§ **Action item**
As the lines appear below, please set them down exactly, starting at the first and finishing with the one containing "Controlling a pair".

§ **Input**
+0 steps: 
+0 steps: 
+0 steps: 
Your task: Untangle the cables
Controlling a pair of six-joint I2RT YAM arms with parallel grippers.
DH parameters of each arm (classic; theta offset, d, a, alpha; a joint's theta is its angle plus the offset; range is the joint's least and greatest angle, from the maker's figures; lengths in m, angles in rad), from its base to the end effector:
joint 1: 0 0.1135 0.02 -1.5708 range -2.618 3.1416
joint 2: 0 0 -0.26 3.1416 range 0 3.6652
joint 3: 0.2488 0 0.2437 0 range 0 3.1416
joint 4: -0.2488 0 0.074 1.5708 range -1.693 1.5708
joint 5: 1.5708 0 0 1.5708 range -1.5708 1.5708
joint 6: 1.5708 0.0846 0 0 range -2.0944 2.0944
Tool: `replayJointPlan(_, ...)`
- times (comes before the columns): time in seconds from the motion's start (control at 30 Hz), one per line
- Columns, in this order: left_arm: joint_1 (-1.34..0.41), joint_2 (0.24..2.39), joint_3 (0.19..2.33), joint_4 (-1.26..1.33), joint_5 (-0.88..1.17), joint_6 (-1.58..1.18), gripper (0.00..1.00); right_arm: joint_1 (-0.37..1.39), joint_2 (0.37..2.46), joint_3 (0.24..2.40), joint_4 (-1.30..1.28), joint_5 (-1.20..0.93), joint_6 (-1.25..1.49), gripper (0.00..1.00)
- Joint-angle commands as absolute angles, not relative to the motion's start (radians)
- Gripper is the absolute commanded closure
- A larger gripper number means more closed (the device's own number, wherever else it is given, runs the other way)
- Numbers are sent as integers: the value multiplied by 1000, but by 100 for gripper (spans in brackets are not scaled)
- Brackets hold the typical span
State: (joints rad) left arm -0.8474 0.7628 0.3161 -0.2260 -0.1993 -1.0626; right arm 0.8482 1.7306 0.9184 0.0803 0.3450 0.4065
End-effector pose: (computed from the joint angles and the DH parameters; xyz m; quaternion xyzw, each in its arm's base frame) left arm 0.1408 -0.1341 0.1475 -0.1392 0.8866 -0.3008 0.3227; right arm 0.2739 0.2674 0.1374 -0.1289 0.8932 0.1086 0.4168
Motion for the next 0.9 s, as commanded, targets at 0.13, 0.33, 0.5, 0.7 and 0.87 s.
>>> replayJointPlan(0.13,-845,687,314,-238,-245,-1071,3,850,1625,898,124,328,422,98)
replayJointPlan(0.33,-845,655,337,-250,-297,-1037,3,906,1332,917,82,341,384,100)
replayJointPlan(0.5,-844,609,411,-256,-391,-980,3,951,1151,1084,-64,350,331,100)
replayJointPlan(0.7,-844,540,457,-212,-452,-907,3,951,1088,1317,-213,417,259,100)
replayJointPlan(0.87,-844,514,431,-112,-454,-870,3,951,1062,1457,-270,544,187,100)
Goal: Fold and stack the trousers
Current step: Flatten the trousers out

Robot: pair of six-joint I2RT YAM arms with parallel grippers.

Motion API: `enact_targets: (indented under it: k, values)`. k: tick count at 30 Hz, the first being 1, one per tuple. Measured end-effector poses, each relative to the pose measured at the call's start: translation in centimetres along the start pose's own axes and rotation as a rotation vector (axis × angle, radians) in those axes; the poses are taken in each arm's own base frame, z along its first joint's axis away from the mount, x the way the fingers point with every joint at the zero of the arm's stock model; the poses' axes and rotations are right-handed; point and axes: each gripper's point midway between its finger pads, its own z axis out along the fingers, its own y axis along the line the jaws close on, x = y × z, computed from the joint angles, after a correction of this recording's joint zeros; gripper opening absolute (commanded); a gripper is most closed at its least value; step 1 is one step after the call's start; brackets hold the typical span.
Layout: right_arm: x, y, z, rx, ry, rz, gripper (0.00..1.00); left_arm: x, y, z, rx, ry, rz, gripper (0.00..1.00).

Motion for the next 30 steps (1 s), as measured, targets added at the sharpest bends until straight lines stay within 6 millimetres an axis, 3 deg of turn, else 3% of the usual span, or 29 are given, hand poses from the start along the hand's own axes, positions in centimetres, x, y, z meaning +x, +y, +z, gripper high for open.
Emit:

§ **Exercise response**
+0 steps: 
+0 steps: 
+0 steps: 
Your task: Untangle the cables
Controlling a pair of six-joint I2RT YAM arms with parallel grippers.

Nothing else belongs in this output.